Part of the answer may have come in June, when Volvo took the wraps off its new FH16 tractor. You’re forgiven if you don’t know the model, a design not sold in North America, but the FH16 is aimed at demanding haulers-guys who deal with higher gross weights and longer vehicle lengths than you’d typically find in Europe. It’s also designed to fill a market should the need for more horsepower and torque go beyond quarries and logging roads. “The ongoing bid to improve road haulage efficiency in Europe … will call for more powerful trucks,” he said during the FH16’s launch event in Sweden, meaning there’s a serious push for higher GVWs on European highways.
What does a truck model that’ll never see these shores have to do with you? At the heart of it is an entirely new 16-litre engine producing 610 horsepower and up to 2,065 foot-pounds of torque: the D16C. Halonen says Volvo intends to bring the D16C to North America some time before 2007. Aside from a range of power ratings, it also may come in two paint colours: Volvo green and Mack black.
I had a chance to test the engine’s performance on the winding, hilly highways of northern Sweden this summer. My experience won’t be easy to forget.
They truck differently in Europe, so their engines need to perform a little differently than ours. They need torque as opposed to horsepower. Trucks are limited by law to 90 kilometres an hour-they just don’t go any faster-so horsepower isn’t of great concern. Volvo’s strategy in developing the D16C with its monstrous torque rating is to improve average trip speeds by supplying more torque to the drive wheels, keeping hill-climbing capacity at a maximum and hence cutting transit times in the mountains of Scandinavia and elsewhere in Europe.

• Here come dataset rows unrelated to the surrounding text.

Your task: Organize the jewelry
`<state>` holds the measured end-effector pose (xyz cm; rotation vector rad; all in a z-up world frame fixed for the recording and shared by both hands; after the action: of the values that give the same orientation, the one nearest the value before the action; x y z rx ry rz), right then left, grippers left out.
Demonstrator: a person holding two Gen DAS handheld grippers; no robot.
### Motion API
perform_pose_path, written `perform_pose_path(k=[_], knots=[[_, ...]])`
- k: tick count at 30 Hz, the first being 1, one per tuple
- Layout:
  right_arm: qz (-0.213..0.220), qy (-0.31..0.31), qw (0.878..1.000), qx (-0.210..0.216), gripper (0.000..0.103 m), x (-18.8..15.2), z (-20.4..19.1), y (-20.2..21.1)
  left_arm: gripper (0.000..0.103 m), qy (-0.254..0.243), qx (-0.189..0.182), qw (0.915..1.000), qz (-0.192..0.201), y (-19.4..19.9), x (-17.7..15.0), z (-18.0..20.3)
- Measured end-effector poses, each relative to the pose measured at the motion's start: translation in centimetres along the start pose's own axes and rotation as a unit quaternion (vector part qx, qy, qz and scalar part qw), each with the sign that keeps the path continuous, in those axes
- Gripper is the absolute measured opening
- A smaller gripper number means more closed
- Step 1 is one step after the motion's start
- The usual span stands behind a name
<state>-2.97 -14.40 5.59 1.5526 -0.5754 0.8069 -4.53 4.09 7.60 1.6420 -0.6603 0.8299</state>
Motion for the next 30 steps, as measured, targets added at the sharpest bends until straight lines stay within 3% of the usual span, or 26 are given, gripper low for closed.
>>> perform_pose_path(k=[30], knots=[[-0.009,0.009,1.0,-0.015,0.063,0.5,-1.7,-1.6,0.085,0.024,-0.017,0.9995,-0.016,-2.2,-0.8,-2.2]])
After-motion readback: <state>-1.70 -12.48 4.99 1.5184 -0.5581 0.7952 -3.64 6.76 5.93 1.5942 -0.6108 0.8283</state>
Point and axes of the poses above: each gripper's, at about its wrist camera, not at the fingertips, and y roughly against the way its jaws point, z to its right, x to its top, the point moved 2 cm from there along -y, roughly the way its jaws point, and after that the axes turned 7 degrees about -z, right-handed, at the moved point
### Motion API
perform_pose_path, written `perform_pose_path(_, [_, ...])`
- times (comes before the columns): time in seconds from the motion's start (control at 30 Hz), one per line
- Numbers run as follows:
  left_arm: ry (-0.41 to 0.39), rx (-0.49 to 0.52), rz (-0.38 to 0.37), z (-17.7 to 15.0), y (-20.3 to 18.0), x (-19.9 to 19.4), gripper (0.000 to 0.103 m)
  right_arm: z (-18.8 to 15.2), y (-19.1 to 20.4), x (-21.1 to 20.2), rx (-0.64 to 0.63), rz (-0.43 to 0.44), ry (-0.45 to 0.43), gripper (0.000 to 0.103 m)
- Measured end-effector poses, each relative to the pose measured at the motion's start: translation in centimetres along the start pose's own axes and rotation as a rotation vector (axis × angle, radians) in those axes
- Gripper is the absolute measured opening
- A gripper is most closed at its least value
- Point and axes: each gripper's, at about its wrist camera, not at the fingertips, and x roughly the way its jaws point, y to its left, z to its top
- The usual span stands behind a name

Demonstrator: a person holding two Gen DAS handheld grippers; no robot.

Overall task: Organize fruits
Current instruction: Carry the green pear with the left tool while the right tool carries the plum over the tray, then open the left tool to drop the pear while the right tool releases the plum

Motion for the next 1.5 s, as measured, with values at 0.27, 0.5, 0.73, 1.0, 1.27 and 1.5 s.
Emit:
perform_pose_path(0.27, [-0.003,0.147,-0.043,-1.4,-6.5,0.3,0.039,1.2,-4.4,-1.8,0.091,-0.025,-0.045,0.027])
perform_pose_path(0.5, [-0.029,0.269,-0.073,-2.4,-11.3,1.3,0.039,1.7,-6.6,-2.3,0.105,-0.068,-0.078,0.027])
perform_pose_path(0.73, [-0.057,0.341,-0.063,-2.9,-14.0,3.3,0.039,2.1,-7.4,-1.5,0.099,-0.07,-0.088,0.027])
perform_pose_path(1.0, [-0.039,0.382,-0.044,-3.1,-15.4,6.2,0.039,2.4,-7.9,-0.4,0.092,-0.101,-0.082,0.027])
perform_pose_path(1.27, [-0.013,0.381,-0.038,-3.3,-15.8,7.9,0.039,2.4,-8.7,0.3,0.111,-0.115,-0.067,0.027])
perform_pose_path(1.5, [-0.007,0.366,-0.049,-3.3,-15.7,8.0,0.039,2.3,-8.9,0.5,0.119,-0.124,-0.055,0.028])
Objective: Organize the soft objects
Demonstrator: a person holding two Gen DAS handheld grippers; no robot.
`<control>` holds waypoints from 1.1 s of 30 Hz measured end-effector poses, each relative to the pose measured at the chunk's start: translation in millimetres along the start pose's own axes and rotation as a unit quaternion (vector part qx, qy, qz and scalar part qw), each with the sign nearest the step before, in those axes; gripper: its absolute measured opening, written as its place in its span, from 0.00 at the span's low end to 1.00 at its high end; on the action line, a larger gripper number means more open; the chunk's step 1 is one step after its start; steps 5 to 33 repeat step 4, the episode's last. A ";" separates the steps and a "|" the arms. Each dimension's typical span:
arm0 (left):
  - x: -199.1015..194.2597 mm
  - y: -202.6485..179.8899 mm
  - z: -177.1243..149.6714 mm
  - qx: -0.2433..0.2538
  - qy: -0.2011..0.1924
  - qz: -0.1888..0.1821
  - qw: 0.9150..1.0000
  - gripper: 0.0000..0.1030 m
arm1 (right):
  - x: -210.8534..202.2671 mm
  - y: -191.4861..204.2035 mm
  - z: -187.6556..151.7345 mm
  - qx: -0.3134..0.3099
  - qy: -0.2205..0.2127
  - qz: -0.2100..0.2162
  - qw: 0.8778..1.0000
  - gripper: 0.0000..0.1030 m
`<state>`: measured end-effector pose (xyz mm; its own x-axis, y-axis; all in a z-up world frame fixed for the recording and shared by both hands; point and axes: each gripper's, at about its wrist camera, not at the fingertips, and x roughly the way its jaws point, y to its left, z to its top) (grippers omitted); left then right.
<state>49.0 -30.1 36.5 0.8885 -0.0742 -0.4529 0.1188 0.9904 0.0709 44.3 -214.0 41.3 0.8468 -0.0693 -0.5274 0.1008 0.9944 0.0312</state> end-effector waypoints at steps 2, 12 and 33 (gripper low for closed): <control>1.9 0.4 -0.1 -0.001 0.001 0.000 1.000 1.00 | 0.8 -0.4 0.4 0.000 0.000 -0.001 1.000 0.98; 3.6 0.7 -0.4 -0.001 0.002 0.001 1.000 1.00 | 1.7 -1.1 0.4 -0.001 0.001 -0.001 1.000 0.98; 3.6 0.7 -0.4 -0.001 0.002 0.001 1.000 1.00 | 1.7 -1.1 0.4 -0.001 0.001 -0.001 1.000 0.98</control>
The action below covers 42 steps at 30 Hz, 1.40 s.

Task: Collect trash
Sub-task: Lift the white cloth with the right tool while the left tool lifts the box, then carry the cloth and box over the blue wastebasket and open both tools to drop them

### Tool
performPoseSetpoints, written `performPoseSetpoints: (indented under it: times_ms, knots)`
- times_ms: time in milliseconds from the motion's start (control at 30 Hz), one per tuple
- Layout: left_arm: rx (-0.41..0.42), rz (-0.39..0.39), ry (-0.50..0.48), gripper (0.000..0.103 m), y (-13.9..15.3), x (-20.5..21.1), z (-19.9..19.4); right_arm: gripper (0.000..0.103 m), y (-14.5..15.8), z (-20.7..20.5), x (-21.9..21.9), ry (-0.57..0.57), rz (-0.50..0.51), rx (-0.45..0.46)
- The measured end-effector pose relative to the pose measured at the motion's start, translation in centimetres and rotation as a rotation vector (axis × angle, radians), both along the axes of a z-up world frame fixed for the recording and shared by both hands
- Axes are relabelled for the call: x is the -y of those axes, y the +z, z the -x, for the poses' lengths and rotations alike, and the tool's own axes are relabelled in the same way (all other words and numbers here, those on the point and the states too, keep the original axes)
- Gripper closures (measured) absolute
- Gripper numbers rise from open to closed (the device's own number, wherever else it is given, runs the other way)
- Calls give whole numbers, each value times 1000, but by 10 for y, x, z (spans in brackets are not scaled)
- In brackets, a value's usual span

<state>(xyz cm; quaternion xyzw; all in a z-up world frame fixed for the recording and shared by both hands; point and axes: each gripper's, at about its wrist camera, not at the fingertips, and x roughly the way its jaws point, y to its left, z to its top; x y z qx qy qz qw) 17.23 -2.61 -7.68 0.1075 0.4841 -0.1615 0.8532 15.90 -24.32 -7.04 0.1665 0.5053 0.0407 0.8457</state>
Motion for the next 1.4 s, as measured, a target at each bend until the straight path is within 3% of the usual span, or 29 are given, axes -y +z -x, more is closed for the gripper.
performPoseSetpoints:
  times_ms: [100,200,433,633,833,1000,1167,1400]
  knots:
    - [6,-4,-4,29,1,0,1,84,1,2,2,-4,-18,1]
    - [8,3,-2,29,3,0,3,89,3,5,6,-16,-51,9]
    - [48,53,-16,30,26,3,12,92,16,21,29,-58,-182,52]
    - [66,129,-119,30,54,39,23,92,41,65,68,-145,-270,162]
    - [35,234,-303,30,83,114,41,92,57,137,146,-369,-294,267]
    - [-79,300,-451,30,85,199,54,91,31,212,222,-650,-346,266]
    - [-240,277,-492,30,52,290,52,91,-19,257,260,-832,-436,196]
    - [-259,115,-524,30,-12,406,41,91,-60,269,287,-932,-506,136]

The horsepower is there for sure, but it’s the ruler-straight torque curve that makes the D16 so driveable. There’s a whopping 1,550 foot-pounds of torque there as you engage the clutch at 800 rpm or so, and it shoots up to 2,065 at 950 rpm, holding there all the way out to 1,500 rpm.
That means in any gear, and at any rpm in the gear range, there’s a whole lot of torque under foot.
The transmission that goes with the D16C-you don’t have a choice when you buy an FH16-is a synchronized Volvo 12-speed (a three-gate pattern, with a high/low range shift and a high/low split in each gear) making it much like our 18-speeds. The steps are fairly wide, 600 rpm or so, and having full torque all the way through the range is a real treat.
Currently, the D16C uses V-Pulse technology, same as the North American D12, to meet Europe’s Euro 3 emissions standards. The 610-hp version uses a waste-gated turbo; variable-geometry turbos are not yet necessary. Volvo says the next step in the pursuit of cleaner-burning diesels in Europe will likely be exhaust aftertreatment. Like other European engine builders, Volvo is looking at urea-based aftertreatment, noting that engine performance will not be compromised in the process. The program manager on the D16C project, Lennart Langervik, says there’s enough capacity in the D16 platform to easily pump 700 hp out of the thing while still meeting Euro 3.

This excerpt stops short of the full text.